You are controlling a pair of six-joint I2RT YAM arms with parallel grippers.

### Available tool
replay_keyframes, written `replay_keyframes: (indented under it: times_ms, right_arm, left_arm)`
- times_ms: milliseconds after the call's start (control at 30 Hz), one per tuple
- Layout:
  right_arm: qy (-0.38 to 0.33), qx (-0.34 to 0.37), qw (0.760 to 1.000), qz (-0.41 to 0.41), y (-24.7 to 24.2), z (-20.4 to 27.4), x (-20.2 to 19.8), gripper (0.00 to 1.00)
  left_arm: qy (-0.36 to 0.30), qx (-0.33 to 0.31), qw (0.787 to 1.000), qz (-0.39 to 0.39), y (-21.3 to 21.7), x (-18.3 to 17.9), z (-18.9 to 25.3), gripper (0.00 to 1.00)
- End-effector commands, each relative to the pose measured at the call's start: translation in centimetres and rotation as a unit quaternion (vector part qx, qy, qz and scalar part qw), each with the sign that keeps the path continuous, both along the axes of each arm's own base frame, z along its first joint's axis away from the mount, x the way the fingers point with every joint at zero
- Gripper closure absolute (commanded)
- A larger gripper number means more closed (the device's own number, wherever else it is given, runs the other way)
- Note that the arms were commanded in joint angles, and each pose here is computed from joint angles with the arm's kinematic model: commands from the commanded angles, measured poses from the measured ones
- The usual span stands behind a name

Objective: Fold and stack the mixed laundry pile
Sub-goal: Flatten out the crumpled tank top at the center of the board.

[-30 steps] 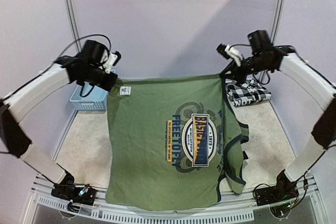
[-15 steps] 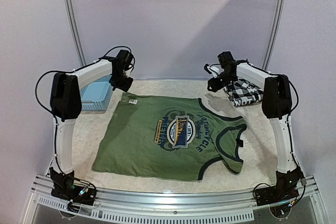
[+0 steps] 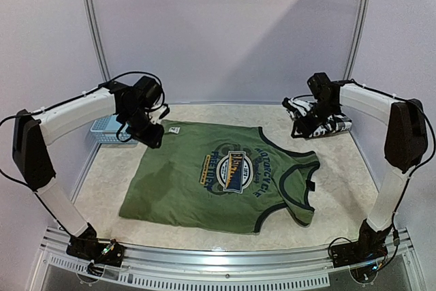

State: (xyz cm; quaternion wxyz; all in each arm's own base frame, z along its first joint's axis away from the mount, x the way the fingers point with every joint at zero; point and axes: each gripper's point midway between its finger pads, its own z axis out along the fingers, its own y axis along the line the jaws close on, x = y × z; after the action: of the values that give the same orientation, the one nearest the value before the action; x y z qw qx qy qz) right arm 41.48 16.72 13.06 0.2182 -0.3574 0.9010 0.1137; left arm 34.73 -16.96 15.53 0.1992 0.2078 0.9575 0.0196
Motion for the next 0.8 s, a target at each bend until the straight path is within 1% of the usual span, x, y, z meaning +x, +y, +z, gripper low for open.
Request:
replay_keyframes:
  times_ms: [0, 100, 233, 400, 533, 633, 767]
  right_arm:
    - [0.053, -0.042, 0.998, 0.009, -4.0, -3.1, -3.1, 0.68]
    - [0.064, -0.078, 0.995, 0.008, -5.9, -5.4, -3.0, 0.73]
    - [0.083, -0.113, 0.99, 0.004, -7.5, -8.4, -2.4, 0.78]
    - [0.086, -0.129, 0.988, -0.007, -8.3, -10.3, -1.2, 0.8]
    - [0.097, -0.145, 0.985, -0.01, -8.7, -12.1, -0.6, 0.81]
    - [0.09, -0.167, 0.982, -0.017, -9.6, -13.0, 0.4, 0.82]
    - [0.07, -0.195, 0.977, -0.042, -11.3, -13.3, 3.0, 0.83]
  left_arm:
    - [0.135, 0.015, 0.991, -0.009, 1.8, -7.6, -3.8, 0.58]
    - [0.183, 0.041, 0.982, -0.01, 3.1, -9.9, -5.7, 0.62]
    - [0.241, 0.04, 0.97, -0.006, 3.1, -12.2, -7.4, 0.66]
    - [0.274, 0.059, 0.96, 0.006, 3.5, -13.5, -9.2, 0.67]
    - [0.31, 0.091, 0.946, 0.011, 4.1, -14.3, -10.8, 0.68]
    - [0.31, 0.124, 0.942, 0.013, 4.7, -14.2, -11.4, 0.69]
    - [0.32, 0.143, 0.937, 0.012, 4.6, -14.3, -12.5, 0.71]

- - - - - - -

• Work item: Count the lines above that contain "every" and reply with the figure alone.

• Response: 2